In creating the Pediatric Ostomy Complications: Best Practice for Clinicians document, it is the hope of the WOCN Society Pediatric Ostomy Task Force that these best practices will give ostomy nurses, and any nurse who works with pediatric ostomies, the confidence needed to take on the challenges the pediatric population faces, from stoma to peristomal complications. When nurses feel empowered, parents will ultimately feel empowered to take on the responsibility of their child’s care with greater ease. The WOCN Society looks forward to hearing your comments about the Pediatric Ostomy Complications: Best Practice for Clinicians document, and encourage you to keep track of your own personal stories and suggestions as the WOC community continues to strive for success for the pediatric ostomate.

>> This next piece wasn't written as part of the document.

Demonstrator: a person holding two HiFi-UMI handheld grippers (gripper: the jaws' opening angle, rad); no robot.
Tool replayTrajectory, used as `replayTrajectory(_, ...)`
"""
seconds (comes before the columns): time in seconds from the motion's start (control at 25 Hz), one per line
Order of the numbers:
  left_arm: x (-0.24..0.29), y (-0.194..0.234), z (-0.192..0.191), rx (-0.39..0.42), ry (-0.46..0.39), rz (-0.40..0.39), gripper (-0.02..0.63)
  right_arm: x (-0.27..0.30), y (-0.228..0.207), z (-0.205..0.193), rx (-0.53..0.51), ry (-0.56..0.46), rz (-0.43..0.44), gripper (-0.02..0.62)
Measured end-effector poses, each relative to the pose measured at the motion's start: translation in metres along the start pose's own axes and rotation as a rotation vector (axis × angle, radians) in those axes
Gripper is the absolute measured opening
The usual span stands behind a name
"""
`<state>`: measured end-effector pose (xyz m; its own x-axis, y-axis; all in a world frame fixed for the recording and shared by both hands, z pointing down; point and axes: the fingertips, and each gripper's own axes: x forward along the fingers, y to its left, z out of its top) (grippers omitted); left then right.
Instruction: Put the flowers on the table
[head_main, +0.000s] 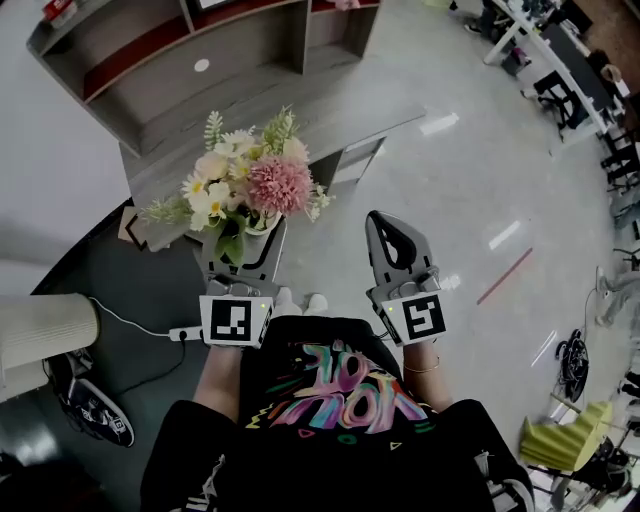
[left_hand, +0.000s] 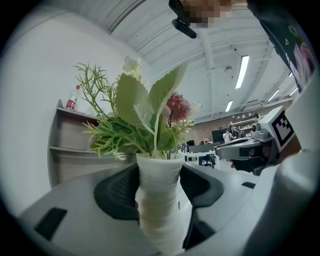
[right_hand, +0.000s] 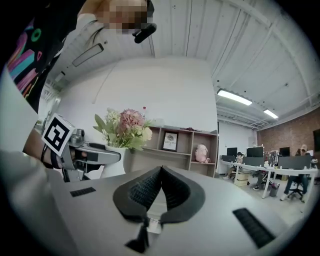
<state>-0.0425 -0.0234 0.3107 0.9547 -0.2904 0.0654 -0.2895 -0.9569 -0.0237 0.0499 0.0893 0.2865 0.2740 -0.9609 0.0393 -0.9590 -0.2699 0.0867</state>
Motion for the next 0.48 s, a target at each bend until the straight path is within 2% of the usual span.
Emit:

Joanna Burgess, BSN, RN, CWOCN is a full scope practicing Wound, Ostomy and Continence nurse at WakeMed Health and Hospitals acute care center in North Carolina. Joanna’s passion for ostomy care stems from her 50-year journey as an ostomate, after being diagnosed with bladder cancer at the age of three. Joanna’s contributions to the WOC practice include serving on the Wound, Ostomy and Continence Society™ (WOCN®) national Ostomy Committee for three years and contributed to the Wound Care Core Curriculum Textbook, in which she wrote on the topic of lymphedema. Joanna is the 2011 Great Comebacks® award recipient and has shared her story on a state, national and international level. She is a board member for the United Ostomy Associations of America, Inc. and she is the 2016 South East Regional WOC nurse of the year.